E assim tudo se encerra. Toda a filosofia da banda pode ser resumida em um gritante manifesto contra a mediocridade da era moderna e este é evidentemente um mal estar compartilhado também por muitos cristãos que não se renderam a Pós-Modernidade. Por isso coloquei a famosa sátira de Lautreamont como epigrafe neste artigo, não sabemos o quanto de humor negro existe na banda mas uma coisa é bastante clara: Todo e qualquer insatisfeito com o mundo tem mais a ver com outros insatisfeitos do que com seres resignados, "eu sozinho contra a humanidade" é um grito de revolta para legiões e não um mero grito individual.
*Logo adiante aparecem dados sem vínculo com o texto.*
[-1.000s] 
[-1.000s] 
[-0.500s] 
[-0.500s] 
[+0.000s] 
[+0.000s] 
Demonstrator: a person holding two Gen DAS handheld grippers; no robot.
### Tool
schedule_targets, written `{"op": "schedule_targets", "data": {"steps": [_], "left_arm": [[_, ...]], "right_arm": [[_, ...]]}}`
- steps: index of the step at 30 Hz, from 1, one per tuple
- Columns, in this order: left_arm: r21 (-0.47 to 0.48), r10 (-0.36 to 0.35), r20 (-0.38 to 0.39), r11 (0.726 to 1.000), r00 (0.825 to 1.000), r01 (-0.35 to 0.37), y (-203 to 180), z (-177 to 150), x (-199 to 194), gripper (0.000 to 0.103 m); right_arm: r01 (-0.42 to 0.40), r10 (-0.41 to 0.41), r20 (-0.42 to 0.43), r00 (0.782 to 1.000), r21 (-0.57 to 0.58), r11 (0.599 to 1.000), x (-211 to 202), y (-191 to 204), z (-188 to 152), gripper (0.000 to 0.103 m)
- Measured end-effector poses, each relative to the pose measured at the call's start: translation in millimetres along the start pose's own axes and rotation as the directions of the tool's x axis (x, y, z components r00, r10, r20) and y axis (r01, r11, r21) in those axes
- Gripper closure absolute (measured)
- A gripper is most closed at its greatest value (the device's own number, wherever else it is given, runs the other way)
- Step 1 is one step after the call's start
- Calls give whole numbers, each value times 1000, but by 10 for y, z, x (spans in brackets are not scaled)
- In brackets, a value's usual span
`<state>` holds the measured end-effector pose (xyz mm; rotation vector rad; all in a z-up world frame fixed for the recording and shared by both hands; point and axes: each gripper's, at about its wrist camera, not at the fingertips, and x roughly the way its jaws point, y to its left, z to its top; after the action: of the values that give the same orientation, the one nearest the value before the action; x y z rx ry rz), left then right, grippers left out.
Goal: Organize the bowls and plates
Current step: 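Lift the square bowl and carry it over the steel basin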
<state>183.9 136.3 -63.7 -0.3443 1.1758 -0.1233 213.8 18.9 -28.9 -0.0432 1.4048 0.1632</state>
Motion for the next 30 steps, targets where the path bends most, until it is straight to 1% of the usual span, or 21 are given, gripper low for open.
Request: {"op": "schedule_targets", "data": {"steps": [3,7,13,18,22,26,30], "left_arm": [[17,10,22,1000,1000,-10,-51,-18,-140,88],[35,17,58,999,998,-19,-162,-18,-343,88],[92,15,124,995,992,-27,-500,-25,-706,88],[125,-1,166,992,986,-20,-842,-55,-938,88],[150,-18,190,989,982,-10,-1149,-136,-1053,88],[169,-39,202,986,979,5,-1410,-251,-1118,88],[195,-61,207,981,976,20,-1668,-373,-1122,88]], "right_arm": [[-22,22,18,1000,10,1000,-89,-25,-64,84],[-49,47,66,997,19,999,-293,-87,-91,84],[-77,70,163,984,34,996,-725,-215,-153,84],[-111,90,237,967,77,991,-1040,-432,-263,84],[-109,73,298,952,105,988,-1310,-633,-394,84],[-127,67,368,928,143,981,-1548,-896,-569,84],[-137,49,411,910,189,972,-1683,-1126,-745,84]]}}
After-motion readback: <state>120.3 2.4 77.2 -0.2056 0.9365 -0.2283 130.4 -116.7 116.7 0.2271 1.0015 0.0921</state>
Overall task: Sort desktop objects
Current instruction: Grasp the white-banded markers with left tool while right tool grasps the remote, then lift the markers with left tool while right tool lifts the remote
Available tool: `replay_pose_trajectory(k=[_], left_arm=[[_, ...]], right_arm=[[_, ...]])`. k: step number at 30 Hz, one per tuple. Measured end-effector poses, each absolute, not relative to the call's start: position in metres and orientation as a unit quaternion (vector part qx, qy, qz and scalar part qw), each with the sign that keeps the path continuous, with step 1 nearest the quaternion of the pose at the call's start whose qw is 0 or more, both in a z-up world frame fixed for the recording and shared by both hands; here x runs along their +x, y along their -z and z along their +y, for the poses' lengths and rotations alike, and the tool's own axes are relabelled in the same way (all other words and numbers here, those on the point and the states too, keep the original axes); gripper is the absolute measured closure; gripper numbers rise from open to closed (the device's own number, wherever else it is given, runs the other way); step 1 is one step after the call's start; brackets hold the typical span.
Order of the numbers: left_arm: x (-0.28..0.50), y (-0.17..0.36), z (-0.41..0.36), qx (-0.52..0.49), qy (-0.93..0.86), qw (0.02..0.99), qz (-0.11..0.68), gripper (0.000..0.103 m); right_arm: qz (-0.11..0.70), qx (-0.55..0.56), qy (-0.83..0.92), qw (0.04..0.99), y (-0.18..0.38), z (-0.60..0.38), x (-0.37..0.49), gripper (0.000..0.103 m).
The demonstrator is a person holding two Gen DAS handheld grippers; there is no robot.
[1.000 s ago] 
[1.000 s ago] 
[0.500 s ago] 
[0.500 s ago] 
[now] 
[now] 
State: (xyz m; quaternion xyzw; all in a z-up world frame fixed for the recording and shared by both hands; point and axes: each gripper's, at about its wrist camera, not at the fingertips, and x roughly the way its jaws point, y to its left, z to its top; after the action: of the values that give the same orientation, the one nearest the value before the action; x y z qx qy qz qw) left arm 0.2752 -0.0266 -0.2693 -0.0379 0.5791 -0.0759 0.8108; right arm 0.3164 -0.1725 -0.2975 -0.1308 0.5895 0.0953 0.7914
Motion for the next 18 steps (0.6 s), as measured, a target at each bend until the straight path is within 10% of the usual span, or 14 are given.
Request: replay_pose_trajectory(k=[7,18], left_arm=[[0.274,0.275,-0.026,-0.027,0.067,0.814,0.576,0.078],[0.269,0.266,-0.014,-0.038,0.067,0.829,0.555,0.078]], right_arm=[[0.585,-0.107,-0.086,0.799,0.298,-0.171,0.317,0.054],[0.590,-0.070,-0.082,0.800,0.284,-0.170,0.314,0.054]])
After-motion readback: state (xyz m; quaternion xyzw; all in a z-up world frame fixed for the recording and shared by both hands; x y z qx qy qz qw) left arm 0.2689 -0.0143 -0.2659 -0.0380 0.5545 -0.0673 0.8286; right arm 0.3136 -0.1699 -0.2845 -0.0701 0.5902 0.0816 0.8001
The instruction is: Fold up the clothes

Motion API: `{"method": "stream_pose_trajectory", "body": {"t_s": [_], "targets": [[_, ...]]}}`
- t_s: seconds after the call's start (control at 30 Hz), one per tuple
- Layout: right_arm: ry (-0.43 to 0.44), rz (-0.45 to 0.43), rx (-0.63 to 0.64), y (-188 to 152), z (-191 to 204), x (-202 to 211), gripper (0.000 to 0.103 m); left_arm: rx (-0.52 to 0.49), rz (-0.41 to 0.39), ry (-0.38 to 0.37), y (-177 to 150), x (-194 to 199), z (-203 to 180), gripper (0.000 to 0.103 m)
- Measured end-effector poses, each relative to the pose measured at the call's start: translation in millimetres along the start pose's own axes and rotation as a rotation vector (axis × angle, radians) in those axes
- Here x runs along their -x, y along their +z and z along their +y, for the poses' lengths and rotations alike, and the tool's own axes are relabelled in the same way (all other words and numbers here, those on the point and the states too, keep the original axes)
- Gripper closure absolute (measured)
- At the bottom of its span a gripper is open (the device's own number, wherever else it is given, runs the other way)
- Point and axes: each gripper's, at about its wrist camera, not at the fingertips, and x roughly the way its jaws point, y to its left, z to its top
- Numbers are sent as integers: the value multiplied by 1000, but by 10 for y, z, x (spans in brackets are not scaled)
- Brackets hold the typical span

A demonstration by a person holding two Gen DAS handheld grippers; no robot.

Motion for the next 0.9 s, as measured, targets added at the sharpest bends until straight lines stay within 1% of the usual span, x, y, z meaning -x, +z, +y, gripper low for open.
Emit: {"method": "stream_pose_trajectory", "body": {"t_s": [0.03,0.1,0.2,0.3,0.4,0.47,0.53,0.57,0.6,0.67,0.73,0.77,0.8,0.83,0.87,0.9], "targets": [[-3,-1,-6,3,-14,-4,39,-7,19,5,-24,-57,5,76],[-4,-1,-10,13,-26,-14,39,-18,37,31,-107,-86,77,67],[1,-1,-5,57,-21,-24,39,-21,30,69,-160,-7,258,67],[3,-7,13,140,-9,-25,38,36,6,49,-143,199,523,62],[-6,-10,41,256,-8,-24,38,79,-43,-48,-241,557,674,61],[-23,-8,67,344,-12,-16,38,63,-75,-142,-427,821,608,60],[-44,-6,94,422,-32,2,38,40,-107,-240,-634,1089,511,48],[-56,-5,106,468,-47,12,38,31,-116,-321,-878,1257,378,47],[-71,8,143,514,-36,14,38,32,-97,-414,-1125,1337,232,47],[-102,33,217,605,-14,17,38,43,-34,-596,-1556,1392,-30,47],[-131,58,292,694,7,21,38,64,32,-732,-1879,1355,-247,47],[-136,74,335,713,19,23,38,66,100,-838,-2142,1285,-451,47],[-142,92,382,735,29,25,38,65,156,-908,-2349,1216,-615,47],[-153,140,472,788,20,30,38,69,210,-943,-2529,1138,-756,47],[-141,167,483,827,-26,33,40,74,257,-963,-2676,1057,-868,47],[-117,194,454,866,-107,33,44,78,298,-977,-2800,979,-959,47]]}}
Pode parecer que a parte musical neste artigo ficou suprimida mas foi necessário ainda que se trate de uma das bandas mais musicalmente formidáveis da atualidade e seja altamente recomendável. É irônica a conclusão que tiro de tudo isso mas não é exagero dizer que quando Satan se vê refletido em um espelho ele só consegue ver a imagem de Deus fato o qual comprovei empiricamente justamente quando ouvir Deathspell Omega.